His current work goes further. “We are converting all biological information into energy,” he explains. Every organism consumes energy proportional to its size and abundance. If you know where organisms are and in what numbers, you can calculate total energy consumption across an entire community, and place lynx, insects, cattle, and data centres on the same analytical scale. From there, you can begin to ask how much consumption a system can sustain before it collapses. “Energy, at the end of the day, is the great unit of life,” he says.

Credits: Supplied Image; Author: João Cosme;

The Council of State


In April 2026, the President of the Republic called him while he was travelling with his family. He put the phone on speaker and gestured for silence. When he hung up, his children asked who it had been. “They were amazed,” he says. He had been nominated to the Council of State, the first ecologist and biogeographer ever to sit on that body. He believes the choice was deliberate: the President nominated one researcher from medicine and one from the environmental sciences.

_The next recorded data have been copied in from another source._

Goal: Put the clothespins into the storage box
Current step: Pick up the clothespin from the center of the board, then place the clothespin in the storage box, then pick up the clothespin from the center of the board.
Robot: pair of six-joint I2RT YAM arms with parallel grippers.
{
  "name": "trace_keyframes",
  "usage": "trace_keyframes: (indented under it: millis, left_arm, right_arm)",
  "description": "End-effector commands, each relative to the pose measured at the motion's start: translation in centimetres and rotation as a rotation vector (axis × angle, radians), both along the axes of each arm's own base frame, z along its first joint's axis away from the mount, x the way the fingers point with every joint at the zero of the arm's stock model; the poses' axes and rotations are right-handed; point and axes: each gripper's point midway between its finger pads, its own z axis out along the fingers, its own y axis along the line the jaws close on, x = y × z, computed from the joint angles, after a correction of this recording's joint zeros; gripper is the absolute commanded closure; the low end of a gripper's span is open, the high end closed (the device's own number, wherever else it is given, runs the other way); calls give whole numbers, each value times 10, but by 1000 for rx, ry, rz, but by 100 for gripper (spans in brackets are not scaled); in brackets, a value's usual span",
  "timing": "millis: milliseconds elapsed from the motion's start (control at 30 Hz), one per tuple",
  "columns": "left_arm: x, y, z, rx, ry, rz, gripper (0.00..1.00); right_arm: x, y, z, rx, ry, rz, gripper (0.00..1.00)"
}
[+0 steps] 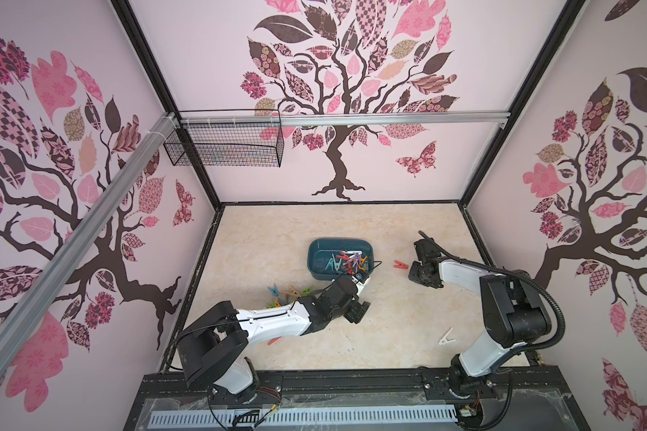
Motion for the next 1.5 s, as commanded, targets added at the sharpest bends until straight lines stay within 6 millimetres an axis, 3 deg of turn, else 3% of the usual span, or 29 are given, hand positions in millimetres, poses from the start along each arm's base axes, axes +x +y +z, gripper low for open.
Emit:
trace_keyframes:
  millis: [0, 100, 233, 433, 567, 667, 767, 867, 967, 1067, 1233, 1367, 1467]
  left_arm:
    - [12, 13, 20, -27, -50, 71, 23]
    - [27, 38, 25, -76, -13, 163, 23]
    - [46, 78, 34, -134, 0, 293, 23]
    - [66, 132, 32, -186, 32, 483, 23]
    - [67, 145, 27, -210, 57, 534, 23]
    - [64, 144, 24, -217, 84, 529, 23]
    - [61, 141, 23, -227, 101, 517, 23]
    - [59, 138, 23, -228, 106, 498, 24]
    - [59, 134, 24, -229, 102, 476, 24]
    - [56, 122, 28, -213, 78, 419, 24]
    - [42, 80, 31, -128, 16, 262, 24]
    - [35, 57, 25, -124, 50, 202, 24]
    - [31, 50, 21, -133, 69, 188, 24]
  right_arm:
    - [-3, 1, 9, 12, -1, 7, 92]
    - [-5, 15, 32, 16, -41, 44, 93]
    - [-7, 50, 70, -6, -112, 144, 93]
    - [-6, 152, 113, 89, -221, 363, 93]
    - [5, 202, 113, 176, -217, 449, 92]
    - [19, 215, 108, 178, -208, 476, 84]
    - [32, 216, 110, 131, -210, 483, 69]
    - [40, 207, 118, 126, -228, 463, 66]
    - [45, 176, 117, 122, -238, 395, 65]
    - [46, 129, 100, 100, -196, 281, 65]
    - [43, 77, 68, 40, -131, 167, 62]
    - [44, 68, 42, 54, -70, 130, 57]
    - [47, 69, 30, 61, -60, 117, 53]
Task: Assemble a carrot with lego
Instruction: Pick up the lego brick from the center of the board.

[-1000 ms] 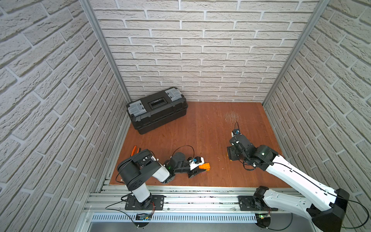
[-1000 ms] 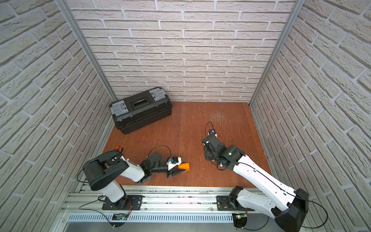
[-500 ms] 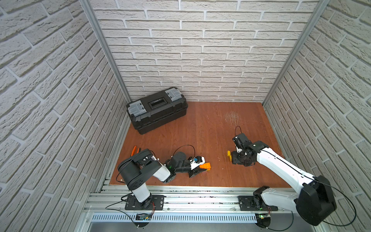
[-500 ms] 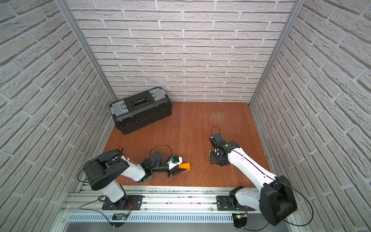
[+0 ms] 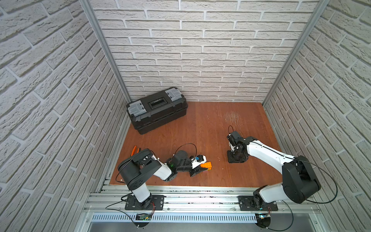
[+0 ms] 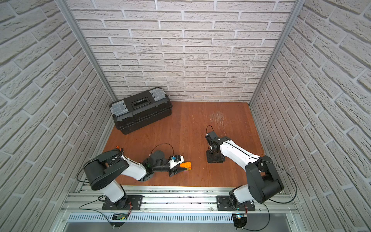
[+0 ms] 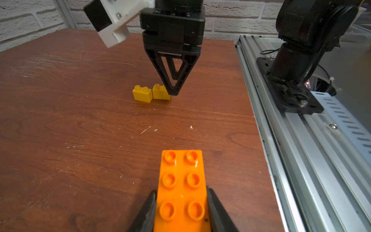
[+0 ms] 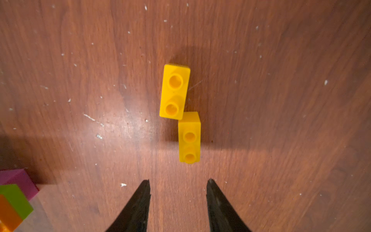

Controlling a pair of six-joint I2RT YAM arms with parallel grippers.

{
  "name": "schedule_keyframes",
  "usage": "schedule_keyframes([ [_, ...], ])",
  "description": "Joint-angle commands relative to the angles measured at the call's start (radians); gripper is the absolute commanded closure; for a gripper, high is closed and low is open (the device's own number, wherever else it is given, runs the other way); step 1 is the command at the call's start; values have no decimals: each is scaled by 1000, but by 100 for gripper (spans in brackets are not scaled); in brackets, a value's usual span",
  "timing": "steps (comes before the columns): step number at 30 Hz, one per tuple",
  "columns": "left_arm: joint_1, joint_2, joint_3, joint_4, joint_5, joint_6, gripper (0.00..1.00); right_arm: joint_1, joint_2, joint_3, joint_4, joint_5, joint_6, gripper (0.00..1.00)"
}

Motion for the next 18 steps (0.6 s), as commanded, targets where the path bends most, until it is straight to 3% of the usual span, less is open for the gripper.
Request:
schedule_keyframes([
  [1,-8,0,15,-6,12,2,100,-14,23,39,7,43,-27,57],
  [6,-7,3,16,-12,11,1,100,-23,64,63,8,68,-42,63],
  [18,-7,-3,19,-27,11,8,100,-37,120,72,52,51,-47,69],
])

Miguel is careful about what he does not know yet. How a President uses the Council of State is a matter of personal style, and he had not yet had that conversation. What he does believe is that climate change has been pushed down the political agenda by geopolitical conflict and energy security concerns, and that someone needs to keep it in the room. “The Paris targets have already been surpassed,” he says. “There is no expectation in the scientific community that we will stop there.” His response to that is not dramatic. Researchers must keep doing the best science they can, build the knowledge, and be ready. “Those who are scientists cannot be demoralised,” he says.

In the end, we are better placed to understand where life will go as the climate shifts, and what can still be done about it, in part because a boy in Évora once spent his afternoons studying distribution maps in a natural history fascicle, and never really stopped asking the same question.